Тем временем вюртембергская дивизия двигалась на Креквиц в излучине Блезауэра. Пушки Мармона настолько поколебали охранявшие Креквиц войска, что деревню удалось захватить силами одного вюртембергского батальона. Видя угрозу своей линии с фронта, Блюхер подтянул на линию дивизию Цитена и выдвинул ее против корпуса Бертрана. Цитен не смог оттеснить дивизию Морана, но отвоевал участок у вюртембергской дивизии и захватил в Креквице батальон, завладевший деревней. Тогда Мармон удвоил косоприцельный огонь по Креквицу, Моран перешел от обороны к наступлению, выбил из Креквица дивизию Цитена и оттеснил ее на холмы, служившие опорой Блюхеру.

В эту минуту Блюхер попытался подтянуть к себе королевскую гвардию, корпус Клейста и часть сил русских. Но на просьбы о помощи ему отвечали, что эти войска заняты боем за Прейтиц в его тылах, что они его проиграли и что если он не отступит как можно скорее, прекратив упорную оборону позиции, которую только что называл германскими Фермопилами, весь его корпус будет захвачен Неем. Перед очевидностью опасности, в которой Мюффлингу не без некоторого труда удалось его убедить, Блюхер решился отступить – с отчаянием в сердце, имея большое желание, но не решаясь прямо пожаловаться на Барклая-де-Толли, который, как он сказал, не защитил его тылы, и изливая досаду в тысяче инвектив в адрес Главного штаба русских, бесполезно собравшего в горах силы, столь необходимые на правом фланге.

Итак, Блюхер отступил и прошел в виду Прейтица, совсем близко от Нея. По неслыханной для него удаче, в то время как он спускался через Клейн-Бауцен с холмов, где обещал противостоять всем усилиям французов, Ней, сочтя необходимым их очистить перед выдвижением на Хохкирх, всходил на них из Прейтица с другой стороны. Так, избежав неприятного столкновения, Блюхер отступил через линии русской и прусской кавалерии, оставшейся стоять в боевых порядках позади него.

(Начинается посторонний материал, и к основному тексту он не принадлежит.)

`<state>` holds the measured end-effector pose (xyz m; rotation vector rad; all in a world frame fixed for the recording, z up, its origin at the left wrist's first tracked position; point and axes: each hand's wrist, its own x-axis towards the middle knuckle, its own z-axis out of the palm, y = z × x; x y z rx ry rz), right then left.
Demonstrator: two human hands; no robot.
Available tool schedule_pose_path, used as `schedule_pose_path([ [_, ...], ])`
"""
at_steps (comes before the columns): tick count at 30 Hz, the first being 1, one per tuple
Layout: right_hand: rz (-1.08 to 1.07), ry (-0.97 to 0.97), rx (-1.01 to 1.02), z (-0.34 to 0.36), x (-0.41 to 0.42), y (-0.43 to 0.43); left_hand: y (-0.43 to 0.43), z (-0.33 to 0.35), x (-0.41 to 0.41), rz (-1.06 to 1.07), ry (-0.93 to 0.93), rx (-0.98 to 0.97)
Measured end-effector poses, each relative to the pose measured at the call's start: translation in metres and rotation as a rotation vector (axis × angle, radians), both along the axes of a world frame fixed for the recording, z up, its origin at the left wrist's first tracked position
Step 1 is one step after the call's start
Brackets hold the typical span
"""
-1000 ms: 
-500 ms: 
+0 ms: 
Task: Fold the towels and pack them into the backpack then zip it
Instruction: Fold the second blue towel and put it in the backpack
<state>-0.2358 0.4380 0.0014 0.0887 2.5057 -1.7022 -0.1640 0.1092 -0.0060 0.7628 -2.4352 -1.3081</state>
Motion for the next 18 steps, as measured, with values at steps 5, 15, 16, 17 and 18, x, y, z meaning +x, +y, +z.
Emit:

Тем не менее наша победа была обеспечена. Бертран последовал за отступавшим Блюхером; Мармон с его корпусом, а Мортье с Молодой гвардией, завидев попятное движение неприятеля, спустились на берег Блезауэра, перешли через него и пересекли затопленный луг, простиравшийся у подножия редутов Башюца. Молодая гвардия без больших потерь взобралась на них, ибо попятное движение правого фланга сообщилось всей армии союзников, заодно высвободив на правом фланге Удино. Маршал был осажден на Тронберге всеми силами Милорадовича, вынужден отступить и занять позицию сзади, где нашел поддержку бесстрашного Жерара, командовавшего правым флангом Макдональда. Заслышав о победе, одержанной на всей линии, Удино перешел в наступление и живо потеснил русских. На протяжении трех лье началось преследование союзников, но поскольку участок был неудобен для конницы, да и конницы у французов имелось недостаточно, они собрали только раненых солдат неприятеля и множество разбитых орудий, которых вполне хватало, чтобы придать блеск победе. Победа в самом деле была блистательной: она уничтожила грозную позицию, оборонявшуюся почти сотней тысяч человек, и последние иллюзии союзников, по крайней мере в этой части кампании. Союзники уже не могли надеяться закрыть нам путь на Одер; и, главное, не могли, не заключив немедленно перемирия, оставаться привязанными к территории Австрии, а через ее территорию – к ее политике.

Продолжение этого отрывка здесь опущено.